- _Goal of the exercise_: The exercise asks you to copy every line below in which "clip" appears.

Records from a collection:
——

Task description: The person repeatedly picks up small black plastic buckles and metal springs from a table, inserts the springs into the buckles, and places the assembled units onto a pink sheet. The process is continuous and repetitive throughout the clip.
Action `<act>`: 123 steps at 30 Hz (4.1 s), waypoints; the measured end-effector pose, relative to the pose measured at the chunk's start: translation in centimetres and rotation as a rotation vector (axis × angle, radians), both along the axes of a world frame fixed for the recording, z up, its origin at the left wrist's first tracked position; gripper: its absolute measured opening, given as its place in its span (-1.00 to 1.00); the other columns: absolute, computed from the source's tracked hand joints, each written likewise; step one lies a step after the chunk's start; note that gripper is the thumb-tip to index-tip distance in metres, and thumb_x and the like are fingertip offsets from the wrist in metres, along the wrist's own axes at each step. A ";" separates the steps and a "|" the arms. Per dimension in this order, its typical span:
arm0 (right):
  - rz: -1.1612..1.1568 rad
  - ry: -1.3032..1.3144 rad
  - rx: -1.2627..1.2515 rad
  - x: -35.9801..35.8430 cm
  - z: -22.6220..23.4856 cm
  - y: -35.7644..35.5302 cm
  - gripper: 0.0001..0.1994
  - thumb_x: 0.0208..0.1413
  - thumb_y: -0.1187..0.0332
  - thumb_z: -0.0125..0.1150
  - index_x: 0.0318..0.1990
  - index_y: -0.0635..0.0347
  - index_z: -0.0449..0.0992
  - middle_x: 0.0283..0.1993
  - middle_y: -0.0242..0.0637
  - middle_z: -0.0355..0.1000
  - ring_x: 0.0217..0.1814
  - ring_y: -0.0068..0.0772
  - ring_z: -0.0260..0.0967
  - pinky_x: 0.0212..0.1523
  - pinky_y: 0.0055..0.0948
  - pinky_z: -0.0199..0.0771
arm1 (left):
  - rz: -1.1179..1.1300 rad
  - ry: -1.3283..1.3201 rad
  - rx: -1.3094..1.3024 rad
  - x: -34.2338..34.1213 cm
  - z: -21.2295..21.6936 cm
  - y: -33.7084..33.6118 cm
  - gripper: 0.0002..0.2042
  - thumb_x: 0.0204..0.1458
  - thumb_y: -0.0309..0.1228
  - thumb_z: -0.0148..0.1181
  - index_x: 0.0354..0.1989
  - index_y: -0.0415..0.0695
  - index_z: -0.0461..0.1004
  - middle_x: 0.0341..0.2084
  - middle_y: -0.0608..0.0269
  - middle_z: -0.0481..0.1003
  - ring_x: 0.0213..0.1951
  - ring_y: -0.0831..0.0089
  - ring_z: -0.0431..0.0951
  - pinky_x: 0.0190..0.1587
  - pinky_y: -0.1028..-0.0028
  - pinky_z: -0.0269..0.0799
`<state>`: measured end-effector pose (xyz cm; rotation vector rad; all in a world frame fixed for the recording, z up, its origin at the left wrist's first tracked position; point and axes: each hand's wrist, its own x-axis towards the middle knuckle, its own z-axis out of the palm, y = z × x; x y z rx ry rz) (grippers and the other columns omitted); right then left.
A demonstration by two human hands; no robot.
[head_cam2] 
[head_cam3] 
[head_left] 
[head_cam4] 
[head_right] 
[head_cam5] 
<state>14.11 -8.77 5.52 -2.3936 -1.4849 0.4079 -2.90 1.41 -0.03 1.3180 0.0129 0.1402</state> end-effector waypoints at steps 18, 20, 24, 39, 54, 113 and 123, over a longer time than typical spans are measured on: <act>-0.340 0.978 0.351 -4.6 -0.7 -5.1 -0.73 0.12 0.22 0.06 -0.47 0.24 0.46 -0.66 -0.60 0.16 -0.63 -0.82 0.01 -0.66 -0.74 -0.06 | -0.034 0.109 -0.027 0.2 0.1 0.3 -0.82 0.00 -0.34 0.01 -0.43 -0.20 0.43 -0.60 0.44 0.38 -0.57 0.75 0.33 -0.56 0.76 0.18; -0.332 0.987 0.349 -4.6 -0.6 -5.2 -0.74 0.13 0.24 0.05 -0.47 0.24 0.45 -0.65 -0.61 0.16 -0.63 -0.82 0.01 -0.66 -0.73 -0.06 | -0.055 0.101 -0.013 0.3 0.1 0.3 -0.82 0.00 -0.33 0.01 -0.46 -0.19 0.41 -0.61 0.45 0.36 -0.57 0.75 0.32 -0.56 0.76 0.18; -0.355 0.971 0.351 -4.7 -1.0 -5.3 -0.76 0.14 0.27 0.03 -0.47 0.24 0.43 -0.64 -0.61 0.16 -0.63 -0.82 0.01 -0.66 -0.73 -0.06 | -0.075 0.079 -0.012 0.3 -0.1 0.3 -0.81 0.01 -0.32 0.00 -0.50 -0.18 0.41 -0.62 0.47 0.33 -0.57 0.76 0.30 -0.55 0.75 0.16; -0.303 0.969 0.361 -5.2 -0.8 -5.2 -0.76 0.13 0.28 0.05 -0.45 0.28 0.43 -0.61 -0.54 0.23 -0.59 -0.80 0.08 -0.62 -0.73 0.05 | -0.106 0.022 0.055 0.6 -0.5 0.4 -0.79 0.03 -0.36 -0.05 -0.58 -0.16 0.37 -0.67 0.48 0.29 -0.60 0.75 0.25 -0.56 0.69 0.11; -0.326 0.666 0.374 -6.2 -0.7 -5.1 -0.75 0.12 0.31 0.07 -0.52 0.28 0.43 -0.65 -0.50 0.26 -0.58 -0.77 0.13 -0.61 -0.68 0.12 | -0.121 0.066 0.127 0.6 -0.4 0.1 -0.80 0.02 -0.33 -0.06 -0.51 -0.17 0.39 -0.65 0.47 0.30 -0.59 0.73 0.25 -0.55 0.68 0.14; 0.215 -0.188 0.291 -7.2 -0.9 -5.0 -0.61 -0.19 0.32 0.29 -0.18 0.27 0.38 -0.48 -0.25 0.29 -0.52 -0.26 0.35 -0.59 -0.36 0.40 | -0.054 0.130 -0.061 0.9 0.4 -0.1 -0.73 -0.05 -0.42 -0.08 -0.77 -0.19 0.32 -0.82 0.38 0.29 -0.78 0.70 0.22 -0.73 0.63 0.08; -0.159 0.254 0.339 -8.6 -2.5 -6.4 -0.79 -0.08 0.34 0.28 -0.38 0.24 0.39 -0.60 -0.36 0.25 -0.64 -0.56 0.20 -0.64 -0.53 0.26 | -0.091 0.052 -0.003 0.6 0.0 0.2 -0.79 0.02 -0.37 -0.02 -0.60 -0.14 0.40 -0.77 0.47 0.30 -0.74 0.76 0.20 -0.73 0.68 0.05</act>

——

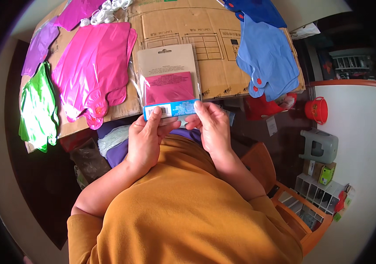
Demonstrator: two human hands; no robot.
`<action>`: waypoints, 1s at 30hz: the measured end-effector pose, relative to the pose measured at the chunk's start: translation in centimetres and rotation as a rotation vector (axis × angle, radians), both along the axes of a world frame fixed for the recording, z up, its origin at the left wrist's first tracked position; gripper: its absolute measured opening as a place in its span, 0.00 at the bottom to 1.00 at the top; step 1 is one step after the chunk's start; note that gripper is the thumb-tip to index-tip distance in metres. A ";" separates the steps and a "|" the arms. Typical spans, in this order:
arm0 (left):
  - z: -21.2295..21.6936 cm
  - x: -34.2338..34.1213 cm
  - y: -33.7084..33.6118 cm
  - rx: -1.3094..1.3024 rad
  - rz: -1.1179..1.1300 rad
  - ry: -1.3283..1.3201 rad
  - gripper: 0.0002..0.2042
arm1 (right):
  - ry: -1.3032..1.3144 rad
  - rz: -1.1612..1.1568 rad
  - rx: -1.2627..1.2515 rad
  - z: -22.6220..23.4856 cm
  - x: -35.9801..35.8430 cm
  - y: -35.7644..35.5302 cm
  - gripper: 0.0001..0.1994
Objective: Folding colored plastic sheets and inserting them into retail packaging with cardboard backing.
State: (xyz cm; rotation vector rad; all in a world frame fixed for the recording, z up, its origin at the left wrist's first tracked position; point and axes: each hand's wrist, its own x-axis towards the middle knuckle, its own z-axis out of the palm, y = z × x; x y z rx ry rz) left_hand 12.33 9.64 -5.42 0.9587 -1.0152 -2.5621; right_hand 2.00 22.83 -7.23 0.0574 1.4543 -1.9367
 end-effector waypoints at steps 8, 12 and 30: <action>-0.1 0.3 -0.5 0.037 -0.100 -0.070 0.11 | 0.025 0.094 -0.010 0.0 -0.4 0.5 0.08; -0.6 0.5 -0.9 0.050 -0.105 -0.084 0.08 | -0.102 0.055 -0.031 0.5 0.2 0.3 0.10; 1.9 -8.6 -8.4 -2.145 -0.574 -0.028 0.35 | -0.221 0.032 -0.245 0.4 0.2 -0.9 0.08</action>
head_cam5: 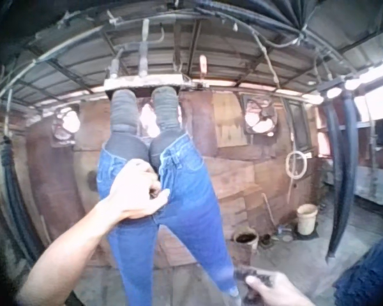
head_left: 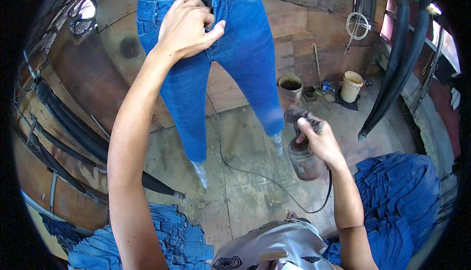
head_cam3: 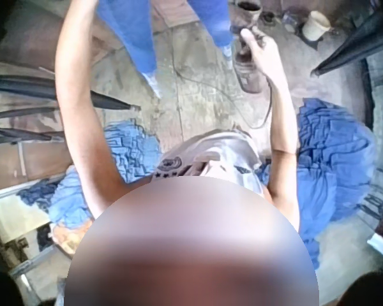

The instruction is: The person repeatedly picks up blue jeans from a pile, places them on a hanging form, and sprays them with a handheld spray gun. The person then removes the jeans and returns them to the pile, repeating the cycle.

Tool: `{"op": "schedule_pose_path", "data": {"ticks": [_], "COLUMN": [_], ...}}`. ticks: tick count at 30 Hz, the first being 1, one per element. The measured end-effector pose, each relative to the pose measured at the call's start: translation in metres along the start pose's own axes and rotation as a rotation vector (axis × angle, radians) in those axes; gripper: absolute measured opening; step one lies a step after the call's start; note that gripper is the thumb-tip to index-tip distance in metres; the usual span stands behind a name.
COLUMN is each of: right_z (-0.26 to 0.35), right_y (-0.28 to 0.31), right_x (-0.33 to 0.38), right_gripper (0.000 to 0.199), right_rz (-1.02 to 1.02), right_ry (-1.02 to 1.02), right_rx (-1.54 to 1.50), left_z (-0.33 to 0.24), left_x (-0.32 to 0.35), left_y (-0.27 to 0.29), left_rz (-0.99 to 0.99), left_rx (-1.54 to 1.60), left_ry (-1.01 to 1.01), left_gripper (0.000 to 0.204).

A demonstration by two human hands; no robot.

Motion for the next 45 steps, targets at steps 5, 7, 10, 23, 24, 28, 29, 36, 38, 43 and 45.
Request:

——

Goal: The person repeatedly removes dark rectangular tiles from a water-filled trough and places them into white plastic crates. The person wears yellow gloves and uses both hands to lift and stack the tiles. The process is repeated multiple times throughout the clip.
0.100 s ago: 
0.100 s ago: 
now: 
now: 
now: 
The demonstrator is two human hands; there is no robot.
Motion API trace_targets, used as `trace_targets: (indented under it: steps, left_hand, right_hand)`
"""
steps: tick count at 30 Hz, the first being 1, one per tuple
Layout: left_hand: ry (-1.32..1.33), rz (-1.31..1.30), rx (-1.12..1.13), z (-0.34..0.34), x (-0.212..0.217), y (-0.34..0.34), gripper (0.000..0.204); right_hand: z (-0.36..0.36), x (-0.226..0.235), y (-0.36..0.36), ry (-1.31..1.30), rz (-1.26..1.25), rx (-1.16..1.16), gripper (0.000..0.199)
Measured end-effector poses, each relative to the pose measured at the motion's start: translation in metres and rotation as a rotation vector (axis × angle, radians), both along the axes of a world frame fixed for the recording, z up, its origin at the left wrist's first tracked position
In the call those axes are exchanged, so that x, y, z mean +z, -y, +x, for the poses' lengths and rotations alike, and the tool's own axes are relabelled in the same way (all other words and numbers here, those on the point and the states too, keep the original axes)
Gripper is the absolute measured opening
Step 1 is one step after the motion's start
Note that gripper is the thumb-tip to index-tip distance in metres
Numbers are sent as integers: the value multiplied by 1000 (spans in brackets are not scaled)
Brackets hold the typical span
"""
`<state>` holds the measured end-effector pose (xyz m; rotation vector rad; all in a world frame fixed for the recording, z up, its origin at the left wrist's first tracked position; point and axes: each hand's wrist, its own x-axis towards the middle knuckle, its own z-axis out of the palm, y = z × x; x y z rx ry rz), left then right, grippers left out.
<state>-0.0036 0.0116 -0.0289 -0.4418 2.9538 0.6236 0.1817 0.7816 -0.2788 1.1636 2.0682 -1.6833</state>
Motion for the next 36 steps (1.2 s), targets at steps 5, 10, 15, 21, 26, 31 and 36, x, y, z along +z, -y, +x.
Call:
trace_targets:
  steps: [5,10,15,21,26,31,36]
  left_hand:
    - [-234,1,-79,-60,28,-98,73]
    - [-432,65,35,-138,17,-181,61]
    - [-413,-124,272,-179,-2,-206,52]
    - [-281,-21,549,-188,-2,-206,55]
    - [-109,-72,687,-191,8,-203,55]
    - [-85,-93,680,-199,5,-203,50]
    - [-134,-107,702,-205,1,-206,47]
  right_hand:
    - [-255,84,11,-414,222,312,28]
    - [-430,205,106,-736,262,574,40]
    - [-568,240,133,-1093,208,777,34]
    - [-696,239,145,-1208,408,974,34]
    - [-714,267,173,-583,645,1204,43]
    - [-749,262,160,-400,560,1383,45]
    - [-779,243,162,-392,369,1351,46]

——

- _Finished task_:
Task description: The person repeatedly picks up small black plastic buckles and metal springs from a table, inserts the springs into the buckles, and places the assembled units onto a pink sheet. The process is continuous and repetitive throughout the clip.
Goal: The person repeatedly removes dark rectangular tiles from a water-filled trough and places them into white plastic crates. The person wears yellow gloves and uses both hands to lift and stack the tiles. The process is repeated multiple times throughout the clip.

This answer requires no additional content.